Само же это ощущение, в свою очередь, черпало свои силы — даже перед лицом «предельной ситуации» отчаяния, владевшего Толстым, — из не пересохшего еще живительного источника — непосредственного, не разъединенного скептической рефлексией, нравственного чувства народа — с его глубочайшей убежденностью в том, что «худо быть человеку едину», и, стало быть, решения, принимаемые человеком так, как если бы он был совсем один на свете, — это всегда неистинные, безнравственные решения. Именно та нравственно-духовная атмосфера России второй половины XIX века, которую вульгарная социология, замешенная на плоском «технологическом прогрессизме», так спешит списать за счет российской «культурной отсталости», как раз и оказалась причиной того, что Лев Толстой, заболевший модной в те годы на Западе «болезнью смерти», не погиб от нее, не сошел с ума и не утратил своих творческих сил. Хотя, как мы сможем убедиться далее, для многих, далеко не бесталанных представителей западной культуры «заболевание смертью» сопровождалось трагическим исходом: вспомним хотя бы Фридриха Ницше, у которого эта болезнь явно была и симптомом и ферментом тяжкого душевного недуга, закончившегося полным помрачением ума.
В Западной Европе, где с каждым годом углублялся бурный и всеохватывающий процесс формализации и рационализации, овеществления и отчуждения всех человеческих отношений к природе, людей друг к другу, наконец, каждого к себе самому, уже почти не осталось ничего, что могло бы удержать интеллектуала, «человека культуры», от погружения на самое дно кризиса: «заболевания» смертью, которая, превращаясь в навязчивую идею, выжигает в душе индивида все, что могло бы питать его веру в осмысленность жизни, да и его собственного существования. Неумолимый процесс взаимного обособления людей друг от друга — усугубляющейся «атомизации» общества, где явно господствовала тенденция превратить его в бессмысленный конгломерат абсолютно чуждых друг другу «эгоистов», — не только не давал заболевшему никакой опоры в борьбе против своего тяжкого недуга, но, наоборот, укреплял именно болезнетворные душевно-духовные импульсы: все то, что усиливало болезнь, превращая ее в хроническую или ведя к отмиранию всех человеческих свойств души.
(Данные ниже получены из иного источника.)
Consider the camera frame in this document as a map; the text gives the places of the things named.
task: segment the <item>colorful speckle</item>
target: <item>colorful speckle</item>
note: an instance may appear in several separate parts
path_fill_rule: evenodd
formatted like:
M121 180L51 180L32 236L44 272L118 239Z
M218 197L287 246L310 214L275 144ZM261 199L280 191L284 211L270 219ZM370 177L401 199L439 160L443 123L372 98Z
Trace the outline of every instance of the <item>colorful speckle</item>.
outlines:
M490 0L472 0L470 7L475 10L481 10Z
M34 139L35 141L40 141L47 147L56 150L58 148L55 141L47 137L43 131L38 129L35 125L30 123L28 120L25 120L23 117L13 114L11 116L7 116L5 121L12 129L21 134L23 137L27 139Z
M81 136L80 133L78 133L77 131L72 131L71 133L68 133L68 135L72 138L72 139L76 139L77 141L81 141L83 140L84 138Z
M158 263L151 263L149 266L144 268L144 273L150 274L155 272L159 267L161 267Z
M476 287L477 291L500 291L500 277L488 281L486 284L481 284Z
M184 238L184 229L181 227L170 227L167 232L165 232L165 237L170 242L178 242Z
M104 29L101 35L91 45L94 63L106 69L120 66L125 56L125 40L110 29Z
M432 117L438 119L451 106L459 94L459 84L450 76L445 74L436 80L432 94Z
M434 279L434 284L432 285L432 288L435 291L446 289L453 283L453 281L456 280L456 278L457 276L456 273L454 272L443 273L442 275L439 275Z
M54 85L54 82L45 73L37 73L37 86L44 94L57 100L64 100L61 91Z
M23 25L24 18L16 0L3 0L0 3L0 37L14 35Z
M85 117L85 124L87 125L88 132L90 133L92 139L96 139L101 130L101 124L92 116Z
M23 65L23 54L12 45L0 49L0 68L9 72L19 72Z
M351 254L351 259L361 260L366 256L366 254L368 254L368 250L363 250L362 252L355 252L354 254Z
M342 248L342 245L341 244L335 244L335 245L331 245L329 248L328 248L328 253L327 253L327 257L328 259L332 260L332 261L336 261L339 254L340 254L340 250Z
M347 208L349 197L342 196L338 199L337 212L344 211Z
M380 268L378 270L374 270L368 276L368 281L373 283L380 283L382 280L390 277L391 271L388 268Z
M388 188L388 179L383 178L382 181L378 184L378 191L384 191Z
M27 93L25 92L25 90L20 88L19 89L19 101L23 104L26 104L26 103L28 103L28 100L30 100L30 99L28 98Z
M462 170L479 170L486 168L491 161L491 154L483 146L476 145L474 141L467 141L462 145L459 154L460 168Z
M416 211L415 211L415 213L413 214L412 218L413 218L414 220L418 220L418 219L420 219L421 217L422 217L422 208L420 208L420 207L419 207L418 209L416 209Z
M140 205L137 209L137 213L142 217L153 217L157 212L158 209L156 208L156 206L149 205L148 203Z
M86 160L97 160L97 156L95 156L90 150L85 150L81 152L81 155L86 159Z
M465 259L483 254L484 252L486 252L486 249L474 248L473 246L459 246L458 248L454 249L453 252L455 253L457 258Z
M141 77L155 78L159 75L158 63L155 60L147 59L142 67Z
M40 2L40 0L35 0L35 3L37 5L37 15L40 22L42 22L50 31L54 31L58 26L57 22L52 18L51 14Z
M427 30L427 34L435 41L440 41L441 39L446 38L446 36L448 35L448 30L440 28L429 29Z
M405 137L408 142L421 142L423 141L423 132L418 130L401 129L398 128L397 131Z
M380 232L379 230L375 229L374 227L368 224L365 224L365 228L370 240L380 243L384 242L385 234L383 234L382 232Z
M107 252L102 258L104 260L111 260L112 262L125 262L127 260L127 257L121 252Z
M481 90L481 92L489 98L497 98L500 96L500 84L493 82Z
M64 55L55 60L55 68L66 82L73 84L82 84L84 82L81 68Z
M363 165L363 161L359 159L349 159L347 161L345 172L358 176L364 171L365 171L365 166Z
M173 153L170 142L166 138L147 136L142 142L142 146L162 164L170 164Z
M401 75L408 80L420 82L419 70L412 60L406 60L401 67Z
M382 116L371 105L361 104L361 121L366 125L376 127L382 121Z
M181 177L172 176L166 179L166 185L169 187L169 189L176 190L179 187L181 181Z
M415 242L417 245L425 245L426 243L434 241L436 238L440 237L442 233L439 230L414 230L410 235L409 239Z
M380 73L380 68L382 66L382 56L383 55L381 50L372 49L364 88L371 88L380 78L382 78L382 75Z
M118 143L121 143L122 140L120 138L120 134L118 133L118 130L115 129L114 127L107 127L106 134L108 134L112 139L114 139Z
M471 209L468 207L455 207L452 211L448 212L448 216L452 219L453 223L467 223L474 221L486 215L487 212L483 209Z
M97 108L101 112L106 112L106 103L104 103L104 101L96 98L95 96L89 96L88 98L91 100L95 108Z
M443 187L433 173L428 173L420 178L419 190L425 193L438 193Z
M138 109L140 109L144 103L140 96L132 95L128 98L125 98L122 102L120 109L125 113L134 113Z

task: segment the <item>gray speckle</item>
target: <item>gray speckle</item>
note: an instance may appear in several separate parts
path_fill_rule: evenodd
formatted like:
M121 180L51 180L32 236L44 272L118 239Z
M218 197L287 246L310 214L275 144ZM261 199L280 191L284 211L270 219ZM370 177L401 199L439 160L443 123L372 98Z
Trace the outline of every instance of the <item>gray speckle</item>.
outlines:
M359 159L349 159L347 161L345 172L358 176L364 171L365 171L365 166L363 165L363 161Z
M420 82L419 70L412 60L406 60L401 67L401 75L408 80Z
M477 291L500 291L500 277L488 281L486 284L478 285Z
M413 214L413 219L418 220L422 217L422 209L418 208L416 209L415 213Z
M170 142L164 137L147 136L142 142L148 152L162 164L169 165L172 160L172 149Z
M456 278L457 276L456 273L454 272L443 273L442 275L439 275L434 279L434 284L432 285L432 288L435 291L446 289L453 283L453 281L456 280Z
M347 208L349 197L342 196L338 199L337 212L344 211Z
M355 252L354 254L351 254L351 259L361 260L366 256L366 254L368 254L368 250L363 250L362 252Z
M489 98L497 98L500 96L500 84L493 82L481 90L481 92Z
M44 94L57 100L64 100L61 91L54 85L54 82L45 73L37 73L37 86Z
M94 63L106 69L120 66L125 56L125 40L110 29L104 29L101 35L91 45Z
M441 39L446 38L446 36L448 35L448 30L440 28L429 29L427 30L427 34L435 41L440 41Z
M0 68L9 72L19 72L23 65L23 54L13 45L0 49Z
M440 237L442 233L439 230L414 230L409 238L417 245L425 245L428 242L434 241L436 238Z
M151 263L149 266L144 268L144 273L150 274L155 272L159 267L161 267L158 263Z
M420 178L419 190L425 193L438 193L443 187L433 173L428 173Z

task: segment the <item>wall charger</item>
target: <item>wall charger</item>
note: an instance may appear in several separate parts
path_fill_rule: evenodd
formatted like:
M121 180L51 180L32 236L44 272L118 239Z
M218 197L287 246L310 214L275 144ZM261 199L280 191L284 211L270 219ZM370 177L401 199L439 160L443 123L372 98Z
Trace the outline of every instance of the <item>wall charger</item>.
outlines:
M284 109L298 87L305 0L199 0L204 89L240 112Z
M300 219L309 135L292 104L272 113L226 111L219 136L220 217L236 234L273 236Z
Вот почему в такой атмосфере интеллектуал, заболевший «болезнью смерти», не находил в себе душевных сил, дающих возможность противостоять коварной логике этого недуга, навязывающей совершенно особое отношение ко всему окружающему, а главное — к самому этому недугу. Вот почему здесь заболевшему ничего не оставалось, как перебирать, примеривая их к самому себе, те самые варианты «выхода» из ситуации «бытия перед лицом смерти», которые автор «Исповеди» осознал в конце концов как ложные и заводящие в безысходный тупик.
Героизм отчаяния, абсурдное бытие и воинствующий гедонизм
Психопатология неоднократно наталкивалась на один и тот же весьма знаменательный факт. Пока у больного, страдающего каким-нибудь тяжким телесным недугом, еще есть надежда на излечение, его очень часто навещают тревоги по поводу возможной неизлечимости заболевания. Как только до его сознания каким-то образом доходит, что его болезнь действительно, в самом деле неизлечима и он уже явно обречен, больной вдруг забывает о всех своих прежних страхах, обнаруживая даже склонность посмеиваться над ними. Он начинает воспринимать симптомы, неопровержимо свидетельствующие о том, что приближается летальный исход, как признаки начинающегося выздоровления. Нечто аналогичное можно наблюдать на примере философской авантюры одного из самых выдающихся учеников Шопенгауэра, далеко превзошедшего учителя остротой и яркостью своего дарования, — базельского мыслителя Ницше. Дело в том, что он воспринял как якорь спасения, как выход из кризиса, как способ излечения европейского человечества именно те моменты шопенгауэровской философии, которые сами являли собой наиболее очевидные признаки его начинающегося заболевания, были важнейшими составляющими болезненного синдрома западноевропейской культуры. Шопенгауэровская «метафизика ужаса» показалась автору «Рождения трагедии из духа музыки» тем великим открытием — обретением абсолютно достоверной истины, опираясь на которое можно будет наконец вернуть европейскую культуру к ее здоровым истокам.
Даже в самый поздний период своей идейной эволюции, когда он уже решил, что покончил с шопенгауэровской «романтикой» и «метафизикой», Ницше все еще формулирует свою основную проблематику в том виде, как она открылась ему под впечатлением книги «Мир как воля и представление».